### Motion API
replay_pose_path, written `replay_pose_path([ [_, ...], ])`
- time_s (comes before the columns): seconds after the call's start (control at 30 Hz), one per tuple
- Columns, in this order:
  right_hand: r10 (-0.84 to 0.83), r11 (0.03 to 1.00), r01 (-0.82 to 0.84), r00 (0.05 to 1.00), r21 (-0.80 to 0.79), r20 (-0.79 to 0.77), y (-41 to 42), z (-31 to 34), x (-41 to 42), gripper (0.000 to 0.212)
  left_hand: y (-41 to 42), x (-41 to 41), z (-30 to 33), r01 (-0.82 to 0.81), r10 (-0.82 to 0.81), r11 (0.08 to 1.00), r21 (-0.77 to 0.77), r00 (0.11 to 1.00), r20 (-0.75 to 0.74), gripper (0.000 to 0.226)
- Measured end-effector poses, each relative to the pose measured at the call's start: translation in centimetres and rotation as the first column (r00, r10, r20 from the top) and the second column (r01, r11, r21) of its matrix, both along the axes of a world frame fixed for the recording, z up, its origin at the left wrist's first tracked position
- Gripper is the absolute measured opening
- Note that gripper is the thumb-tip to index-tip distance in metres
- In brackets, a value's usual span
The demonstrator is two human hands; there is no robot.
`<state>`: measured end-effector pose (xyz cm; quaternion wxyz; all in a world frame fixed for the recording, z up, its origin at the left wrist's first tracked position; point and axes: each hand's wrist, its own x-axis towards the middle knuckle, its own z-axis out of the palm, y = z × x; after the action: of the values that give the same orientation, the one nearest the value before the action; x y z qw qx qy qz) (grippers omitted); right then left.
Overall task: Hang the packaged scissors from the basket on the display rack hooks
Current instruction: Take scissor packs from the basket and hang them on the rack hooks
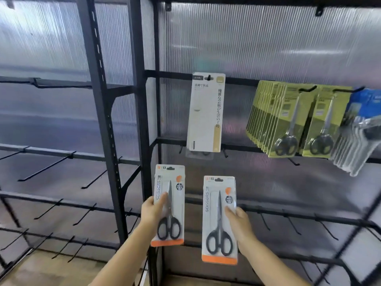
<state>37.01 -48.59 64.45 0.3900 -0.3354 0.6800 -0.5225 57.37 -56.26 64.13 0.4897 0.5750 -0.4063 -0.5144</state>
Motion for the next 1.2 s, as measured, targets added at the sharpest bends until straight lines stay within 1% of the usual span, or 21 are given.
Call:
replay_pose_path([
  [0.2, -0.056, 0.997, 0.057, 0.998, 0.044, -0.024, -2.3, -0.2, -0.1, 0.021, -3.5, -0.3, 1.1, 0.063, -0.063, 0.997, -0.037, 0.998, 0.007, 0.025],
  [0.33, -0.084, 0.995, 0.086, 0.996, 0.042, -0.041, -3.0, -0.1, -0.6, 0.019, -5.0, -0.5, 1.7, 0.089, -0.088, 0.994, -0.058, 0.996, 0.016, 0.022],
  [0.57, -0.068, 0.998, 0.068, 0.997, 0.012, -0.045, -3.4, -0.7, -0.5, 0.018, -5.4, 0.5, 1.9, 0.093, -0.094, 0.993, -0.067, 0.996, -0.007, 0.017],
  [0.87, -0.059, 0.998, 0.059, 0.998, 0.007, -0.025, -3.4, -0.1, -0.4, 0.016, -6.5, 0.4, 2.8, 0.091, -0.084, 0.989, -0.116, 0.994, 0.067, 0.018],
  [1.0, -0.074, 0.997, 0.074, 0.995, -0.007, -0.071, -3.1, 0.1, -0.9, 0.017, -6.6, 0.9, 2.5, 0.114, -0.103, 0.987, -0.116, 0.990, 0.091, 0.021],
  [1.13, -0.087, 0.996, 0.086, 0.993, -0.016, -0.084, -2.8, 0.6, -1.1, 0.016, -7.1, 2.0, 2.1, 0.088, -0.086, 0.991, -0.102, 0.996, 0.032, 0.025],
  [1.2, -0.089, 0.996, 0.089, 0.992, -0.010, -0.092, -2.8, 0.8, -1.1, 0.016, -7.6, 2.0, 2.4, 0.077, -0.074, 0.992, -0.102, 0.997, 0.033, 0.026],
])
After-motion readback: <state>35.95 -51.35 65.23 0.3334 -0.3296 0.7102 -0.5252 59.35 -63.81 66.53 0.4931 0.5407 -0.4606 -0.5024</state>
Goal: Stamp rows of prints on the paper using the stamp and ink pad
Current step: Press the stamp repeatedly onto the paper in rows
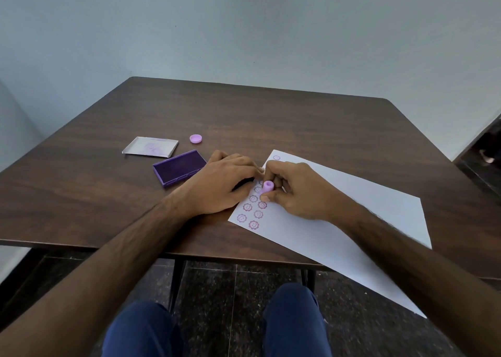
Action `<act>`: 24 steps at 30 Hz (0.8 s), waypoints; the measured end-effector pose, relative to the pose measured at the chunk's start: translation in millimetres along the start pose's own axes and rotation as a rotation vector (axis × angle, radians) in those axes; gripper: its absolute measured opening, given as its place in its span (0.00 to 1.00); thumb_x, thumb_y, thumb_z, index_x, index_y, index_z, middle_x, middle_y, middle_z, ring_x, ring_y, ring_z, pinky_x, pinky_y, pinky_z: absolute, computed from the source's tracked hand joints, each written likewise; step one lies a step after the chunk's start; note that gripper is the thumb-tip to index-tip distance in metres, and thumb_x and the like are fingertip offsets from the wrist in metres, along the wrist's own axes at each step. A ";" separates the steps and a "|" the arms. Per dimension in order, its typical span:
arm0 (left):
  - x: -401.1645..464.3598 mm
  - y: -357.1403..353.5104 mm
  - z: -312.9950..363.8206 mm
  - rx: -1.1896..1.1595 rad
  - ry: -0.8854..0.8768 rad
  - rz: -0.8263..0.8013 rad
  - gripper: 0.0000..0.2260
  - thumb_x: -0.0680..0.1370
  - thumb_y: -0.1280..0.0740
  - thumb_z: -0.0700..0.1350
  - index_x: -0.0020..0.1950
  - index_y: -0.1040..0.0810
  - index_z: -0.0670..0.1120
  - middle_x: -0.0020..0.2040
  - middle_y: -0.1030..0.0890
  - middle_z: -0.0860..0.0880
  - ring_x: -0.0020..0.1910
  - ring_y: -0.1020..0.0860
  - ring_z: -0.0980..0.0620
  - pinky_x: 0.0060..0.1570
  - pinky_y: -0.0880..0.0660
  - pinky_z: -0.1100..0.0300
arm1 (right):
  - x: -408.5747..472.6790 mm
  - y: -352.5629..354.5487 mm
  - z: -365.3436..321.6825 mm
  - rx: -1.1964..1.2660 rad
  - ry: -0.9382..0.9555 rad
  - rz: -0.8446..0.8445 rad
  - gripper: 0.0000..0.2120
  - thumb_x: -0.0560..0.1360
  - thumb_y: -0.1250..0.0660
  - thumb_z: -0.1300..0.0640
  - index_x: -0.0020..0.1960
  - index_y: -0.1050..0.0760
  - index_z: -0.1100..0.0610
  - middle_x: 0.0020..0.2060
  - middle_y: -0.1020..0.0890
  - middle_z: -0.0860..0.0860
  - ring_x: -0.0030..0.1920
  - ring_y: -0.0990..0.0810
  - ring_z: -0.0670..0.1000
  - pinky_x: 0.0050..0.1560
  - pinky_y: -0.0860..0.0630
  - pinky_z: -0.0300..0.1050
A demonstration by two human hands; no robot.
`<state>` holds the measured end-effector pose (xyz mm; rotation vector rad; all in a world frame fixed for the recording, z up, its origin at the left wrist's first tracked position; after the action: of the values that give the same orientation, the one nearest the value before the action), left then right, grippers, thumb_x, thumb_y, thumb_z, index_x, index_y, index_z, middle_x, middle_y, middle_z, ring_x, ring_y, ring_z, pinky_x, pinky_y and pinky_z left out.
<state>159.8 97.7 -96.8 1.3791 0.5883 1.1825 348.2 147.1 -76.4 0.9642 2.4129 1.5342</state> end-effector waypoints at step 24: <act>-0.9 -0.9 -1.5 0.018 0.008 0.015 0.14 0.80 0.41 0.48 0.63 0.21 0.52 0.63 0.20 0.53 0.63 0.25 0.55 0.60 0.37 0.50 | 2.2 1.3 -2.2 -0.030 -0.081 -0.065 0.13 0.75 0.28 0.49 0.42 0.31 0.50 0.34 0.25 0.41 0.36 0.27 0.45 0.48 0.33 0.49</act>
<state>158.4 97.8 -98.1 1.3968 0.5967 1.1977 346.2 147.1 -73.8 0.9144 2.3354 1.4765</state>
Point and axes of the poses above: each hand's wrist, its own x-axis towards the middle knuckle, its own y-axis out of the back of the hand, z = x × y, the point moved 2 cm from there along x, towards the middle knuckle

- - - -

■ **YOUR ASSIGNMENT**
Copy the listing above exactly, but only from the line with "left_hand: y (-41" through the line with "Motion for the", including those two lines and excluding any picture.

■ **PROBLEM SOLUTION**
  left_hand: y (-41 to 42), x (-41 to 41), z (-30 to 33), r01 (-0.82 to 0.81), r10 (-0.82 to 0.81), r11 (0.08 to 1.00), r21 (-0.77 to 0.77), r00 (0.11 to 1.00), r20 (-0.75 to 0.74), gripper (0.000 to 0.226)
- Measured end-effector poses, each relative to the pose measured at the call's start: translation in centimetres and rotation as the first column (r00, r10, r20 from the top) and the second column (r01, r11, r21) of its matrix, both along the axes of a world frame fixed for the recording, z up, its origin at the left wrist's first tracked position
- Gripper is the absolute measured opening
- Note that gripper is the thumb-tip to index-tip distance in metres
- In brackets, a value's usual span
The demonstrator is two human hands; there is no robot.
`<state>`: measured end-effector pose (xyz cm; quaternion wxyz; all in a world frame fixed for the recording, z up, its origin at the left wrist's first tracked position; point and axes: each hand's wrist, its own x-axis towards the middle knuckle, its own z-axis out of the palm, y = z × x; after the action: of the values that give the same orientation, the one nearest the value before the action; x y z qw qx qy qz) (grippers omitted); right then left.
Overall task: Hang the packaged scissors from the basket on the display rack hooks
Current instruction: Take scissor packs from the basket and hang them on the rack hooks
<state>37.01 -48.59 64.45 0.3900 -0.3354 0.6800 -0.5225 57.37 -56.26 64.13 0.4897 0.5750 -0.4063 -0.5144</state>
Motion for the next 1.2 s, as measured, targets added at the sharpest bends until straight lines stay within 1% of the usual span, or 21 are given.

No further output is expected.